About this exercise | Line by line, count where the string "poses" appears in the listing, then give the number of such lines alone.

_ _ _ _ _ _ _

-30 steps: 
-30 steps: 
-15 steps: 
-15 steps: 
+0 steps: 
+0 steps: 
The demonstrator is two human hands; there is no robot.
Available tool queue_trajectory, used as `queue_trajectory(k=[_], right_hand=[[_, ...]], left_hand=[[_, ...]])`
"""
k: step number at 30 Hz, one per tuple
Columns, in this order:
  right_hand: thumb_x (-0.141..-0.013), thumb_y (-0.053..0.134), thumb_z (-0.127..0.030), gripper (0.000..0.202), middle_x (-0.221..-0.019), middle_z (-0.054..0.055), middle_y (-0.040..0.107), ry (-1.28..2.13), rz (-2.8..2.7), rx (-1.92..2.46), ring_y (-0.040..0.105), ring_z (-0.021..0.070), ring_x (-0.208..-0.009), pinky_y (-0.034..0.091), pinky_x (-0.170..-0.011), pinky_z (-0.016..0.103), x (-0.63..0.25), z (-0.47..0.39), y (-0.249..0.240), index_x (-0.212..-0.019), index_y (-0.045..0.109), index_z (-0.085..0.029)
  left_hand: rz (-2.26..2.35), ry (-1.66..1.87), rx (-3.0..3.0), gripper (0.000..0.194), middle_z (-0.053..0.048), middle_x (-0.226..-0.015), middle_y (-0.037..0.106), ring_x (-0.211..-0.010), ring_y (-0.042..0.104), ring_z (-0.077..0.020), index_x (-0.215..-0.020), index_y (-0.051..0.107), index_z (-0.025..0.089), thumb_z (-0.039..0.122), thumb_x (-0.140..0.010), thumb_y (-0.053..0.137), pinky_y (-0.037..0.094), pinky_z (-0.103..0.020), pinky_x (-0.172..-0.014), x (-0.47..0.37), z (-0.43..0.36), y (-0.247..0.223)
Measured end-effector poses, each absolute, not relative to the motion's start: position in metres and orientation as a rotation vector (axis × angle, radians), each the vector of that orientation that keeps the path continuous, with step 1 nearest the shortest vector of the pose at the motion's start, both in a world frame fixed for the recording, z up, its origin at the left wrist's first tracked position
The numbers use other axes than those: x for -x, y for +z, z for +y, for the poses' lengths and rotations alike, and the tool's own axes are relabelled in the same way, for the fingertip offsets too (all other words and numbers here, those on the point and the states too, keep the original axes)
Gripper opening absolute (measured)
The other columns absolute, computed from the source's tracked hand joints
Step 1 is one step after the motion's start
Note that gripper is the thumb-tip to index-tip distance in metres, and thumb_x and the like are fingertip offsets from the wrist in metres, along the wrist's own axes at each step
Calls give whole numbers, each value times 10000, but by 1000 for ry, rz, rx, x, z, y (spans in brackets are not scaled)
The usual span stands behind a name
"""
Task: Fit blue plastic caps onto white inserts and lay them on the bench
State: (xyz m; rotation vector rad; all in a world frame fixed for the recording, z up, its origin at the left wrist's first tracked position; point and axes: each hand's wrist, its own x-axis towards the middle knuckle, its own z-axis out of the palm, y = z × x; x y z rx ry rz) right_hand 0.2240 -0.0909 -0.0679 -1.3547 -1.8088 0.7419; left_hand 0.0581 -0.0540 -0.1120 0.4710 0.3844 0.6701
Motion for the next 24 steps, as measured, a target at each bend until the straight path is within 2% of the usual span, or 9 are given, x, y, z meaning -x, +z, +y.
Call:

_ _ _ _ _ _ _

Expected output | 2